Data block Block Start

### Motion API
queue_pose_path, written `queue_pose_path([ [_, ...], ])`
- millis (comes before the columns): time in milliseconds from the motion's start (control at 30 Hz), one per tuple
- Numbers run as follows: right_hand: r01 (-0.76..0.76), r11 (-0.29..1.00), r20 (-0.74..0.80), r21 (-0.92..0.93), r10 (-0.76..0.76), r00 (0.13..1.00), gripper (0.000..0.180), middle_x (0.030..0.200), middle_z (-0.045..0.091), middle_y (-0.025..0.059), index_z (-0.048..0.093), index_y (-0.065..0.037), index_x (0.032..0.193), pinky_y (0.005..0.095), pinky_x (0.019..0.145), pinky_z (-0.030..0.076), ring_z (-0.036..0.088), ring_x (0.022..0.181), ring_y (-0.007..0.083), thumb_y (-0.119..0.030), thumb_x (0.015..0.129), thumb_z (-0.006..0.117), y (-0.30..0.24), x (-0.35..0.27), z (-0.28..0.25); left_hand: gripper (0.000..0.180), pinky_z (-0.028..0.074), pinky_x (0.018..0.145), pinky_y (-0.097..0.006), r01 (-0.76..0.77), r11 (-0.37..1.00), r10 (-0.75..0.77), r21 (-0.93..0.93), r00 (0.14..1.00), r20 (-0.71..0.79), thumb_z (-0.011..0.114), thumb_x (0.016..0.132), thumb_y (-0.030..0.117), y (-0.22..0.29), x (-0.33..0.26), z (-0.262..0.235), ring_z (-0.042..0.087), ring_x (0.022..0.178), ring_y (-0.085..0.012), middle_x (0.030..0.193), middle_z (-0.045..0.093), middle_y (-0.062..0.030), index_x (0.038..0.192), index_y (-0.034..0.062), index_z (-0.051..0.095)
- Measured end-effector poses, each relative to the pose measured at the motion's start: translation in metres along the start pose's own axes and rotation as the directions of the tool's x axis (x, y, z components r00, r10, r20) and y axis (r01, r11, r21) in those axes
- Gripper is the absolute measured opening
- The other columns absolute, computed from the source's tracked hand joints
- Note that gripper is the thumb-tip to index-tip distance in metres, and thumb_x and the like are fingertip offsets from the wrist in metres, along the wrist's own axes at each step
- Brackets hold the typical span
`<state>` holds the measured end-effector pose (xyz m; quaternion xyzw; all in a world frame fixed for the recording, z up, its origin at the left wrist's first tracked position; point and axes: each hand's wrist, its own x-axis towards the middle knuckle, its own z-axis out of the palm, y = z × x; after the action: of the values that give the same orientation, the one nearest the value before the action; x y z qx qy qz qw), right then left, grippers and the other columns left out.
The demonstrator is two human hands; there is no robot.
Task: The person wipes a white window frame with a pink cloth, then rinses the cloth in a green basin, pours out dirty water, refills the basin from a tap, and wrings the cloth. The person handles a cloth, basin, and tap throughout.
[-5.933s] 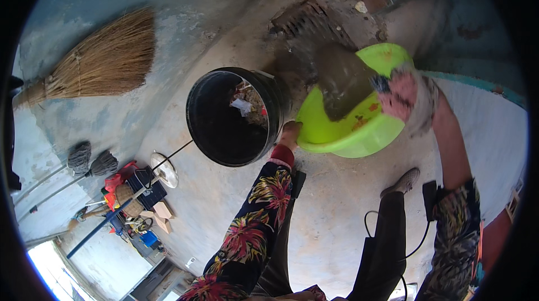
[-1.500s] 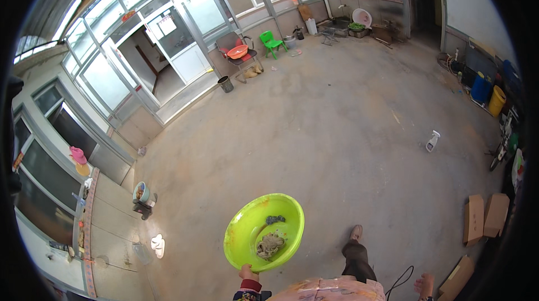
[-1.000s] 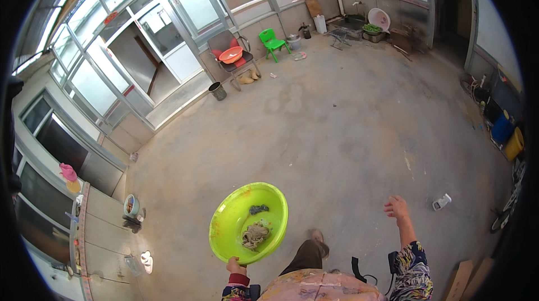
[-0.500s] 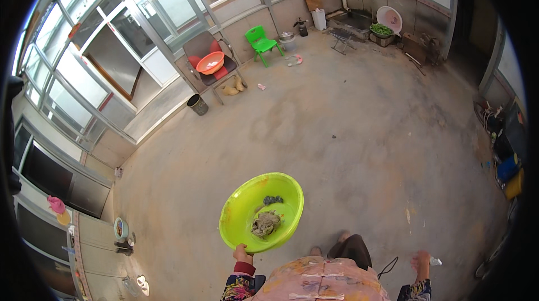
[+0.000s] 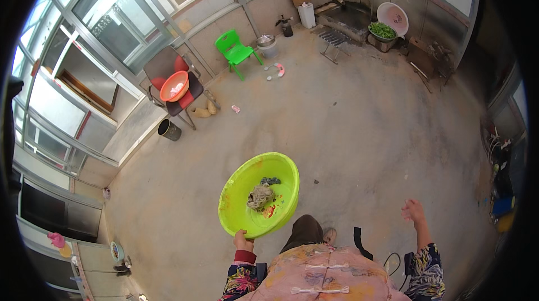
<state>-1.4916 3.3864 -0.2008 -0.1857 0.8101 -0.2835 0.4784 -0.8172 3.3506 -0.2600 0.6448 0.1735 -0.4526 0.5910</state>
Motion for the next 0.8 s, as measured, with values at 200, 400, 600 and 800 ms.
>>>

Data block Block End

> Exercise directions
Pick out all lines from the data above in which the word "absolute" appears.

> Output of the task
- Gripper is the absolute measured opening
- The other columns absolute, computed from the source's tracked hand joints

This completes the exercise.